Indeed, one can arguably blame Schwarzenegger's titanic incompetence for Brown's victory in the first place - after trying an untried but titularly Republican Governor on for size, voters (understandably, if mistakenly) concluded that Democrats were superior because it was better to go with the devil you know than the devil you don't.
Unfortunately, Schwarzenegger has a few months left in office, during which, signs indicate that we will almost certainly be seeing more of the same budgetary gimmicks and cheap non-solutions that have marked his eight years in office. To rehash Schwarzenegger's transformation from a courageous (if, at times, politically obtuse) crusader to an unprincipled, hapless looking, go-along, get-along politician would be highly redundant, but this most recent policy choice may call up post-traumatic memories anyway.

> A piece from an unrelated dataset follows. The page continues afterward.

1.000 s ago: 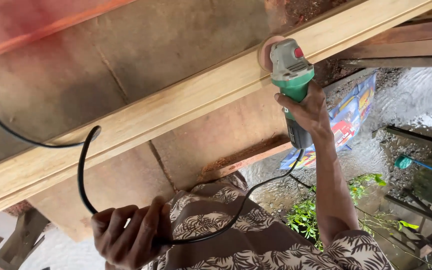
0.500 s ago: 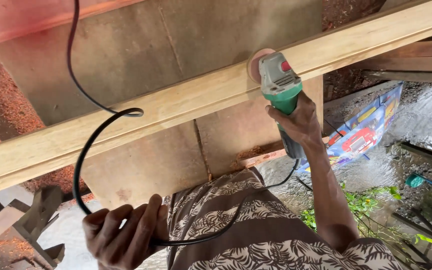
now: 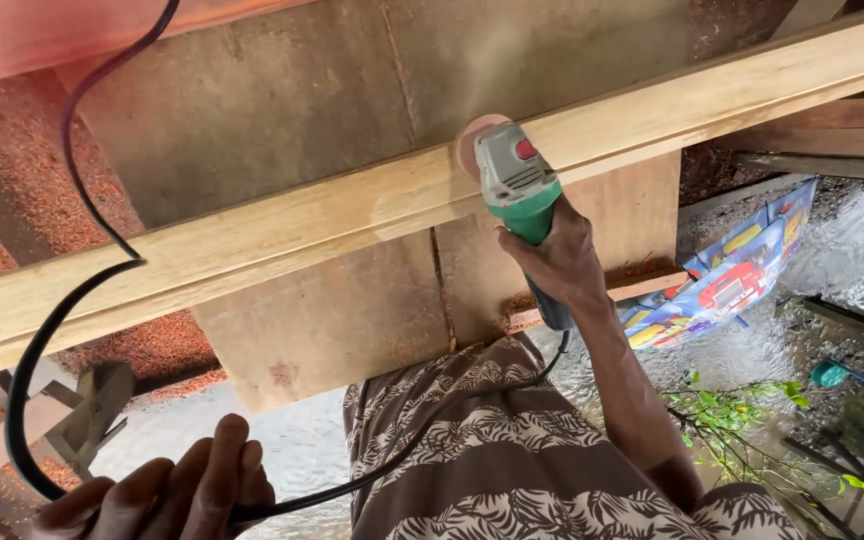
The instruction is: The person uses a handheld electric sander to smooth the surface of a long wooden plank resting on a workbench. They move the sander back and forth along the plank's length, generating sawdust, and briefly pause to reposition the plank before continuing.
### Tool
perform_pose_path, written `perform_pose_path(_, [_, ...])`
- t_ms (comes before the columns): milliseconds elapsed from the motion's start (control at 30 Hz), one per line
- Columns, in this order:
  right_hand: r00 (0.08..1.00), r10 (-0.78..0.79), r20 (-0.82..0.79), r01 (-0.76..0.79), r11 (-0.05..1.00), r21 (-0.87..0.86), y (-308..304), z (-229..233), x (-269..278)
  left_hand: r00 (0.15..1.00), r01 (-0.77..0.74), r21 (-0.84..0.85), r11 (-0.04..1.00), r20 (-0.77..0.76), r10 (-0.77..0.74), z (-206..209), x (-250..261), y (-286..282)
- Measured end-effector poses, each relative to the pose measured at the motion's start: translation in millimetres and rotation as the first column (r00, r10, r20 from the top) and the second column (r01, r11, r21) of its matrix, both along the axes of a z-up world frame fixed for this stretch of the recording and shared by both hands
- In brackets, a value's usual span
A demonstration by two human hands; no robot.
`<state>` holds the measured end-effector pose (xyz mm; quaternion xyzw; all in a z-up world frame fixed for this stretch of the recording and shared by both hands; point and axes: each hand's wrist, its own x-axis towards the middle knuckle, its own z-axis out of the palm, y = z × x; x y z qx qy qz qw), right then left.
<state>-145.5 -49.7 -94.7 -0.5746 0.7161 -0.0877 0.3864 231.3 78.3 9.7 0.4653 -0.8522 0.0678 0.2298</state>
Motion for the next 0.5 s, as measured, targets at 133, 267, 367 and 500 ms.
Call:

Specifically, in order to raise revenue to balance the budget, Schwarzenegger has decided to sell public buildings. This isn't a terrible idea at the level of maximizing state efficiency (how many government buildings does California really need?), but as a remedy, it's woefully insufficient. The Atlantic reports that the measure will take in $1.2 billion in additional revenue, a nontrivial but nondecisive number given that California's budget deficit is ballooning past $25 billion. Moreover, as a long term strategy, the idea is unsustainable. California can't sell back buildings forever, and the sunk costs required to build them would arguably make the idea unprofitable. Besides, there's no guarantee that enough buyers would exist for the land, even if the strategy could be made profitable, given the inflated prices of the California real estate market. There are also legal difficulties, as recent lawsuits against Schwarzenegger's office show.
Schwarzenegger should know this. Unfortunately, he has no incentive to care. Reuters recently reported that California's treasury bonds are selling at roughly the same rate, with demand staying constant and investor confidence high. If this seems mystifying, it shouldn't. California might seem to be the worst state to live in at the level of raw economic uncertainty, but its budgetary processes are flexible enough to permit an endless amount of budgetary tap dancing before defaulting. At this point, the California economy has become a gigantic shield for political malpractice, with the relatively decent performance of California's bonds acting as an enabler for politicians like Schwarzenegger.
Will Jerry Brown care more? Who knows. His economic knowhow is nowhere near as high as preferable, but that won't be new, given his predecessor. In any event, Schwarzenegger's decision to sell state property can only be expected to bring in the same type of revenue as a garage sale: chump change.